Personal information
- Full name: Ravi Kumar Punia
- Date of birth: 7 February 1993 (age 33)
- Place of birth: Charkhi Dadri, Haryana, India
- Height: 1.86 m (6 ft 1 in)
- Position: Centre-back

Team information
- Current team: Rajasthan United
- Number: 36

Senior career*
- Years: Team / Apps / (Gls)
- 2016–2017: Bharat / 8 / (1)
- 2017–2018: Xavier's United FC / 9 / (0)
- 2018–2019: Mewar FC / 1 / (0)
- 2019–2020: Vijay FC / 25 / (9)
- 2021–2022: Rajasthan United / 8 / (0)
- 2022–2024: Jaipur United FC / 5 / (2)
- 2024–2025: ASL FC / 1 / (0)

Managerial career
- 2021–2022: Dadra and Nagar Haveli (W)
- 2021–2022: HOPS (W)
- 2022–2023: Haryana (W)
- 2022–2023: Rajasthan United (assistant)
- 2023–2024: HOPS (assistant)
- 2024–2025: Haryana (W)
- 2024–2025: Uttar Pradesh (W)
- 2026–: HOPS

= Ravi Kumar Punia =

Indian footballer (born 1993)

Ravi Kumar Punia (born 7 February 1993) also known as Ravi Punia, is an Indian professional footballer and India professional coach. He plays as a centre-back in the I-League and Santosh Trophy. He last played for Rajasthan United in the I-League and Haryana in the Santosh Trophy.

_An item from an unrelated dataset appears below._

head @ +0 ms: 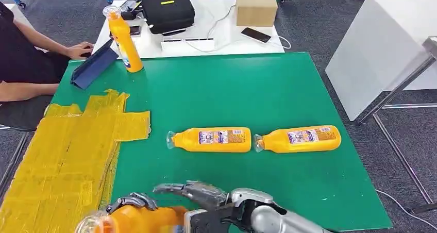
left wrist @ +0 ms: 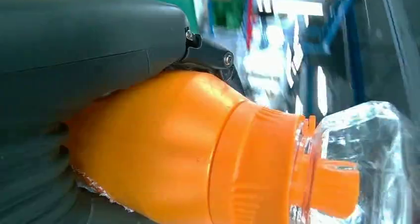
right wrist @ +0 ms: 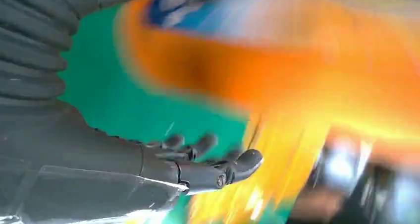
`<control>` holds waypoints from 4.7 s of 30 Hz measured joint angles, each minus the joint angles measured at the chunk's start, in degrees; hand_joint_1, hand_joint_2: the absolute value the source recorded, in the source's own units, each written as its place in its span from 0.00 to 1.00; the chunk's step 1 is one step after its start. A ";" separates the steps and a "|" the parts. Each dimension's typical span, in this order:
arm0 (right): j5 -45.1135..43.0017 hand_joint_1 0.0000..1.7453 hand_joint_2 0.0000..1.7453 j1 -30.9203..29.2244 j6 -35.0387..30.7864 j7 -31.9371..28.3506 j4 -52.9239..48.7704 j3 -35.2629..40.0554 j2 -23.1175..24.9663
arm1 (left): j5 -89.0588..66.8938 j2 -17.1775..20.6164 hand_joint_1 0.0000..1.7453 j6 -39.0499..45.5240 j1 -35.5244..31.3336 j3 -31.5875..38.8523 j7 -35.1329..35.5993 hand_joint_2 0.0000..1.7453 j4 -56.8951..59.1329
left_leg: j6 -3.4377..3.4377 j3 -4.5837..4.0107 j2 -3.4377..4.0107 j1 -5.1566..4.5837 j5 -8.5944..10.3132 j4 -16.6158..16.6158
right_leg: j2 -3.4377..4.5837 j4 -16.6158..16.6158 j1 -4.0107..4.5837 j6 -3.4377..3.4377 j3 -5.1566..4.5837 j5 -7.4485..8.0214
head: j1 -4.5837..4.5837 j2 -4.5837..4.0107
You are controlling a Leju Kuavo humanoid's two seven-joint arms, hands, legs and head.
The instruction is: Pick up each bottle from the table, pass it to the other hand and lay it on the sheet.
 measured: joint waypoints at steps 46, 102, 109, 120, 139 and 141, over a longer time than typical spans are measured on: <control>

==Early and personal life==
Born in Charkhi Dadri, Haryana, Punia went to Army Public School in Hisar, where he began playing football by representing the school team.

After his performances with Army Public School, he was selected to play for the district team of Hisar, and later represented the Haryana state team. While gaining experience playing in numerous states across India such as Haryana, Punjab, Gujarat, Rajasthan, Goa, West Bengal, and Maharashtra.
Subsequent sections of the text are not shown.